Black Wind, White Land  is a 1993 documentary film, researched and produced by the founders of the Chernobyl Children's Project International and explores the Chernobyl nuclear disaster of 1986 and its consequences for the handicapped development of the people in Belarus, Russia and Ukraine. The film was directed by Gene Kerrigan and produced by Ali Hewson, the wife of U2's singer Bono.

Background

Chernobyl Children's Project International was founded in Ireland in 1991 by Adi Roche in response to an appeal from Ukrainian and Belarusian doctors for aid. As a result of the organization's work, two documentaries have been released; Black Wind, White Land and  Chernobyl Heart.
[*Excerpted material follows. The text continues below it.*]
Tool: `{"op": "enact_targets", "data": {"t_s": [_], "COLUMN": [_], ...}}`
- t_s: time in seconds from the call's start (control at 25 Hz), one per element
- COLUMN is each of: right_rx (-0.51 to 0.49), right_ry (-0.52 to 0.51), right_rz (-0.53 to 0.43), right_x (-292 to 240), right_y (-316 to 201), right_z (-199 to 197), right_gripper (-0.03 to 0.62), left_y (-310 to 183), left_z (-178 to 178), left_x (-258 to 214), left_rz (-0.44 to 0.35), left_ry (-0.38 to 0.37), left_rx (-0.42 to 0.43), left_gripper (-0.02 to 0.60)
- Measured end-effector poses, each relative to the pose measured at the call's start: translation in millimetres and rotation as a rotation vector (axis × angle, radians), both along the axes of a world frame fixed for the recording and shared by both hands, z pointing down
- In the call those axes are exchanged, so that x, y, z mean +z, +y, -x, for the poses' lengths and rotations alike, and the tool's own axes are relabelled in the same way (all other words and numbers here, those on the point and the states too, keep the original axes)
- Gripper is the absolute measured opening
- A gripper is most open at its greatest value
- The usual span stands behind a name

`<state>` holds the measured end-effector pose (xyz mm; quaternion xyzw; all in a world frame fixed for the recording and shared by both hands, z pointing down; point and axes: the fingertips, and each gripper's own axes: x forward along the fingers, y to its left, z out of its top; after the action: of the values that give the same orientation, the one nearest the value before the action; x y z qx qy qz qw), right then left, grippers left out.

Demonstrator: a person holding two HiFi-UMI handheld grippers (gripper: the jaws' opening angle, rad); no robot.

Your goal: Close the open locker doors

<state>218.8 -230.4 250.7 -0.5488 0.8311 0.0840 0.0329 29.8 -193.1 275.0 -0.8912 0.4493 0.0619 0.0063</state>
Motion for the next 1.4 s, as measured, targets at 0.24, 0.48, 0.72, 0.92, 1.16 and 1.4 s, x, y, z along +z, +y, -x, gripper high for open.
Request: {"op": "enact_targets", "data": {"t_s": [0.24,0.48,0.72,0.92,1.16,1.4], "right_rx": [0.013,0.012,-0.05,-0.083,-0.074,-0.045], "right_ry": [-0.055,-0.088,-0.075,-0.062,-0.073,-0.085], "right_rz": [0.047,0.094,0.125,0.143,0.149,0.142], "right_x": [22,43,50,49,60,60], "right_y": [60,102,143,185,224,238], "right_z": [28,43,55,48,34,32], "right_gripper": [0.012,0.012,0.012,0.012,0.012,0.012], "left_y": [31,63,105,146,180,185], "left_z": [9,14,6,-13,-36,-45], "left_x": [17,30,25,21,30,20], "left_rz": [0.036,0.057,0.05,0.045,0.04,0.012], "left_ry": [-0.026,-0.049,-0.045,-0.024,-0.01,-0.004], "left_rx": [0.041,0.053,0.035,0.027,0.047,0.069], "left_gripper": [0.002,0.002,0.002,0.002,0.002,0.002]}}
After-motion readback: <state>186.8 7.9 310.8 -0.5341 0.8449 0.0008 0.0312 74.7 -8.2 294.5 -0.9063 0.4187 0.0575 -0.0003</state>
Black Wind, White Land highlights the plight of fallout victims of the Chernobyl event.

Ali Hewson's involvement with Greenpeace protests against the Sellafield plant for nuclear reprocessing led her to become interested in the Chernobyl nuclear disaster of 1986. After a request by activist Adi Roche, she went to blighted, high-radiation exclusion zones in Belarus for three weeks to narrate part of the documentary.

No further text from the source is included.